A Lego surpreendeu o mundo ao anunciar na CES 2026, o Smart Brick, seu produto mais ambicioso em 50 anos. À primeira vista, parece um tijolo 2×4 comum, mas por dentro há um computador completo, com sensores de movimento, microfone, luzes, sons e conexão Bluetooth mesh. Isso permite que os blocos interajam entre si e com peças especiais, criando efeitos como sabres de luz que zumbem, motores que rugem e blasters que brilham.

O que há de novo
- Tecnologia embutida: sensores, luzes e sons integrados.

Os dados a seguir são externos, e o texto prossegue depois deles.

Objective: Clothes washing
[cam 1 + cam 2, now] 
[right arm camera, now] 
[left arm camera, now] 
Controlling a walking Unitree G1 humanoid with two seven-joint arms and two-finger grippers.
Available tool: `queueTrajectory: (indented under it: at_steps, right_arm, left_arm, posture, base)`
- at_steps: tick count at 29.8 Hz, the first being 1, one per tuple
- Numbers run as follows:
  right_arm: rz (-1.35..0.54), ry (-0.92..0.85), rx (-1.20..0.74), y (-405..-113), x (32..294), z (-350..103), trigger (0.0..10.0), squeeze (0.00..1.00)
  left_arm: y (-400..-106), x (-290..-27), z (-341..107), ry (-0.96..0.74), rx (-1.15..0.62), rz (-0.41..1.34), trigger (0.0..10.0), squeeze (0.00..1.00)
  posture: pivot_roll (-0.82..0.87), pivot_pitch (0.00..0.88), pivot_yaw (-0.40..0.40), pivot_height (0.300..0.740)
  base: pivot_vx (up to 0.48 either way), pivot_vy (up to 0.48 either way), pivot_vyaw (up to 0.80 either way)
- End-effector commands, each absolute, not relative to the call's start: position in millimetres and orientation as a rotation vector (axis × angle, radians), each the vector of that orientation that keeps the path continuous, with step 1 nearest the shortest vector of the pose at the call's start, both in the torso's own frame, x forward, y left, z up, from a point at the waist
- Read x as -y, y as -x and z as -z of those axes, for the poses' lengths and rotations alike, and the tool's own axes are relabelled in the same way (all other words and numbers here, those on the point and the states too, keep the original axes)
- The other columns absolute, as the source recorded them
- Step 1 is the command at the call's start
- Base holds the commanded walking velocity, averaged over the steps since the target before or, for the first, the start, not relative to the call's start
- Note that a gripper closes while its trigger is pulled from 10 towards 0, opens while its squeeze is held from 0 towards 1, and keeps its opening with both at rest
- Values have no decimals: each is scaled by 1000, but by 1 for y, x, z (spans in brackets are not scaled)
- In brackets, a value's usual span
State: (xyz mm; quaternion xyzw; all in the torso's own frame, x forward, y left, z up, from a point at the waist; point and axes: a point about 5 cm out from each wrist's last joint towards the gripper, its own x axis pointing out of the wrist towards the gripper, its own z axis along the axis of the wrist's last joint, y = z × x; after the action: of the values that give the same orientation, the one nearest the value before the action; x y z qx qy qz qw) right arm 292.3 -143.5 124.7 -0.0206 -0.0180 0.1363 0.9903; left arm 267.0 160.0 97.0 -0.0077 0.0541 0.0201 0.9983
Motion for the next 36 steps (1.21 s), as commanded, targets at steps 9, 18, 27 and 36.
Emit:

- Conexão inteligente: comunicação entre blocos via Bluetooth mesh.
- Integração com NFC: ativa efeitos em minifiguras e tiles especiais.
- Chip minúsculo: menor que um stud, mas poderoso.
- Carregamento sem fio: projetado para durar anos.

Primeiros lançamentos
Três sets de Star Wars chegam em 1º de março:
- TIE Fighter – US$ 70
- X-Wing – US$ 100
- Throne Room – US$ 160
Nem todos estão empolgados
Apesar da inovação, muitos fãs têm criticado o Smart Brick. Entre os principais pontos negativos levantados:
- Preço elevado: os sets ficaram mais caros, e colecionadores temem que isso afaste parte do público.
- Perda da essência: fãs tradicionais acreditam que a magia da Lego está na simplicidade da construção, sem necessidade de tecnologia extra.
- Forçada integração tecnológica: alguns enxergam o Smart Brick como um “gimmick” que pode comprometer a experiência clássica de montar.
- Impacto em coleções: colecionadores de Star Wars temem que os sets UCS e edições especiais sejam afetados pela obrigatoriedade da nova tecnologia.
O Smart Brick representa uma tentativa ousada da Lego de unir nostalgia e inovação. Para alguns, é o futuro da brincadeira; para outros, um risco de descaracterizar a essência que tornou a marca tão amada. O debate está aberto: será que a Lego acertou ao apostar nessa evolução tecnológica, ou está indo longe demais?